Sukert: No — in fact, the earlier a CPA reports an error, the quicker and easier it is for the CPA to control the issue. Sometimes the right “early intervention” can help resolve an issue and preclude an actual claim. There are more pre-claim assistance options available to the CPA if the error is reported immediately.
Are there particular areas where firms should ensure they are adequately testing controls, etc. to avoid liability claims?
Mackunis: There are many areas firms should focus on testing controls to avoid liability claims. Properly responding to comfort letter requests and ensuring that engagements are properly documented are two of the top areas on which the AICPA Professional Liability Insurance Program focuses on providing its advice and counsel. Other items on which the program regularly provides guidance and risk-control advice to CPAs include client acceptance and termination considerations, controlling your risk in accounts receivable/billing/collection practices, and what to do if fraud or employee dishonesty is identified.

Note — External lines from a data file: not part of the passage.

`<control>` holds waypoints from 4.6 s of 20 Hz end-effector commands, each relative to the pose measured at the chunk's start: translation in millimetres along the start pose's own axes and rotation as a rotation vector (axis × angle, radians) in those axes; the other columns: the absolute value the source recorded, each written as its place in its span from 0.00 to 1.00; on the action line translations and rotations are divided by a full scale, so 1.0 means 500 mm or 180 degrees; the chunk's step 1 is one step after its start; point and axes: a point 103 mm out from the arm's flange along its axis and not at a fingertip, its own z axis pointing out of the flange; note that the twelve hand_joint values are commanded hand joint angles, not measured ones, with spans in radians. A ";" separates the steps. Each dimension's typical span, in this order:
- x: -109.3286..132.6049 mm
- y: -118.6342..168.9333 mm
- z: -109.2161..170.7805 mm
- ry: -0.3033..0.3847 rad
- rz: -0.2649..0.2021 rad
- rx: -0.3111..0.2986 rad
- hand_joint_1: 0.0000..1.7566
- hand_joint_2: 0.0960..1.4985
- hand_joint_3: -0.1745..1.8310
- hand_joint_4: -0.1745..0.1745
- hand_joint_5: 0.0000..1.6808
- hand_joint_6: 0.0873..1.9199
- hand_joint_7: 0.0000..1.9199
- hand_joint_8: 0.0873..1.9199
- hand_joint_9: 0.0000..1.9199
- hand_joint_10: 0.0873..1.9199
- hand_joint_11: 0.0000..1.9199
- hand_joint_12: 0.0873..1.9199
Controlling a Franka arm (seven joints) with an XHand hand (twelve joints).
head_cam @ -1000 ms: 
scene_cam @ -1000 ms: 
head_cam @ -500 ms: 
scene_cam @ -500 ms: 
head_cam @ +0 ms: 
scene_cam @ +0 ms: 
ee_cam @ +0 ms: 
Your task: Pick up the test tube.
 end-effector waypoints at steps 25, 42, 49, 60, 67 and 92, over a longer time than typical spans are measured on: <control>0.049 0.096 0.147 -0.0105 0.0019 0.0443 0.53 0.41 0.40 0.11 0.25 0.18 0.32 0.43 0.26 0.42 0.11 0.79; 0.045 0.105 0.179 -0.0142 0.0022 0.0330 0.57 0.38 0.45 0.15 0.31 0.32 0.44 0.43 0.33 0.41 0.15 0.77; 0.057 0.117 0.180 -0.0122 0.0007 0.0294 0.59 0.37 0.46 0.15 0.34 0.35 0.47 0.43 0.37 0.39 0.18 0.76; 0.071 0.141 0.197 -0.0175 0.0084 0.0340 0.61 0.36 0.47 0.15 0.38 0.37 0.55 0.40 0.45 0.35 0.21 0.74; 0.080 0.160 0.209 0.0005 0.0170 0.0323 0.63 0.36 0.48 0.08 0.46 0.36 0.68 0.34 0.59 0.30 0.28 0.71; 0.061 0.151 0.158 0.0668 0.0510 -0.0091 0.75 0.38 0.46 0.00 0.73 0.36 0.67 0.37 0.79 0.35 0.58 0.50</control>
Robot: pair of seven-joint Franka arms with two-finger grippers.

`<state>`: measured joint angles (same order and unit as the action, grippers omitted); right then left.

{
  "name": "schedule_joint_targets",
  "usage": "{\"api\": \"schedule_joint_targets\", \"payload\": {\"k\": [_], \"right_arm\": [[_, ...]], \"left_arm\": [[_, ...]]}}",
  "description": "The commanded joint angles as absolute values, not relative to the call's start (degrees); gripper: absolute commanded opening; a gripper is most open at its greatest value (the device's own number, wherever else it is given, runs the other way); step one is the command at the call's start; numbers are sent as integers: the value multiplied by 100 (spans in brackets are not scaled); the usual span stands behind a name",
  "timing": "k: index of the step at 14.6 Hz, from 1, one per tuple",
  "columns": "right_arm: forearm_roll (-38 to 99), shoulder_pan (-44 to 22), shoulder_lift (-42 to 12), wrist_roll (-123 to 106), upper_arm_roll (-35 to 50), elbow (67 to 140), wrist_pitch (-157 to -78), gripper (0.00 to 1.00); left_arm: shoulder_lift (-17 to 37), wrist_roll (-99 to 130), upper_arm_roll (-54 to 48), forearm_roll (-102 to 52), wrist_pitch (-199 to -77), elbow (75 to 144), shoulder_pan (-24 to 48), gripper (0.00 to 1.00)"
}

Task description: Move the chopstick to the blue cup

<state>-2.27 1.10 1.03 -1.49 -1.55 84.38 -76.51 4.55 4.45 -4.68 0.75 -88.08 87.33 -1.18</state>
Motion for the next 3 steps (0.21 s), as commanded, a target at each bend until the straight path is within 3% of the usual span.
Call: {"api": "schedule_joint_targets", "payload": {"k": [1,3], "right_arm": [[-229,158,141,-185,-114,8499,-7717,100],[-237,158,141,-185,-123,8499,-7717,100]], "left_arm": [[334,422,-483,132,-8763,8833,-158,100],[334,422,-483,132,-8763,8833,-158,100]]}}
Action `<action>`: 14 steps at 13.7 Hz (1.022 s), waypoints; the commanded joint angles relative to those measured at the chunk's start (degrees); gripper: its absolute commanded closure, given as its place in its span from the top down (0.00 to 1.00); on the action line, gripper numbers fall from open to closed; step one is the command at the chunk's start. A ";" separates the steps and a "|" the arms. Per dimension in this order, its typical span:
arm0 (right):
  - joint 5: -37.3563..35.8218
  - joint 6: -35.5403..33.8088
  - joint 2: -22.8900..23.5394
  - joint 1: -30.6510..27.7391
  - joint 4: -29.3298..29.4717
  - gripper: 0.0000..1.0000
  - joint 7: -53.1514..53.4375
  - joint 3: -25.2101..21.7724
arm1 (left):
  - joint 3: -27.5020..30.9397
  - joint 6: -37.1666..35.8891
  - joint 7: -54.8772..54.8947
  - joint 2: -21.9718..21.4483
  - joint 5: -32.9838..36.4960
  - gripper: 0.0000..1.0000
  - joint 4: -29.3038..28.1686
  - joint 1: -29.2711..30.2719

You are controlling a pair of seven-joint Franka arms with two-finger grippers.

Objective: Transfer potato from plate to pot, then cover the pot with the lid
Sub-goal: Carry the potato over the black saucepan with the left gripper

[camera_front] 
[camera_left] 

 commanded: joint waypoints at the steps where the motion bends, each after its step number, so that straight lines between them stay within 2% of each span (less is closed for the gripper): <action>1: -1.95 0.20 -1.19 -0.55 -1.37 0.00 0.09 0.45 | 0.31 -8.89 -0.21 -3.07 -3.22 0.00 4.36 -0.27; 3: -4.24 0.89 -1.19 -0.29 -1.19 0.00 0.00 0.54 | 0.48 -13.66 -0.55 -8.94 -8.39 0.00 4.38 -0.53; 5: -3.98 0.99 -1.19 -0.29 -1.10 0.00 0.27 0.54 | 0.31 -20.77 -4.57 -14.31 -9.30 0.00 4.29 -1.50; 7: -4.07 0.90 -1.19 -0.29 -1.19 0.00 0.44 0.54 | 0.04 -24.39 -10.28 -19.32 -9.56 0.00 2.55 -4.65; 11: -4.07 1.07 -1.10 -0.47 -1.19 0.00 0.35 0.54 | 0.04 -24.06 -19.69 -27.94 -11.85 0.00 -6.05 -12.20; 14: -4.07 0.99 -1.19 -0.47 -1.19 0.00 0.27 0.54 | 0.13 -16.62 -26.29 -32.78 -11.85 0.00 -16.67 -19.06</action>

What are some key steps that firms can take to reduce professional liability?
- Issue an annual, signed engagement letter for all services, regardless of the type, and be sure to clarify the limitations of service.
- Follow up on red flags or items that appear incorrect, inconsistent or otherwise unsatisfactory.
- Clearly document work performed to support delivery of services, as described in the engagement letter.
- Monitor and manage “scope creep.” Ensure the scope of work to be performed is clear and understood by all team members and the client.
Are there any aspects of business where firms commonly underestimate the potential for professional liability?
Sukert: Managing longtime clients, lack of expertise and engagement letters are just three of the many aspects where firms tend to underestimate the potential for liability.
Longtime clients may be friends or even family members. A good question to ask is, “Did the CPA get an updated engagement letter?” As the scope of services broadens through the years, the risk broadens as well. CPAs shouldn’t be afraid to ask a client for an updated engagement letter. It not only manages risk, but it also helps set expectations both by and for the client.
Manage your practice from the perspective of “expect the unexpected.” CPAs should apply professional skepticism to all aspects of an engagement. Having another partner review the work — one who may have a different sensitivity to red flags — may help limit a firm’s liability.
CPAs should recognize when they don’t have the expertise in a particular line of service. They should bring in a colleague that does have the right experience and be transparent with the client, in letting them know they are bringing in another colleague to handle the engagement and why. Historical claims data strongly suggests that CPA firms which rarely perform a service in a specialized area are more likely to experience a claim in that area of practice.
Firms underestimate the value of good documentation. Engagement-letter documentation is the first line of defense for CPA firms if a claim is filed. We cannot stress enough the importance of documenting every conversation, interaction, etc. a CPA has with a client.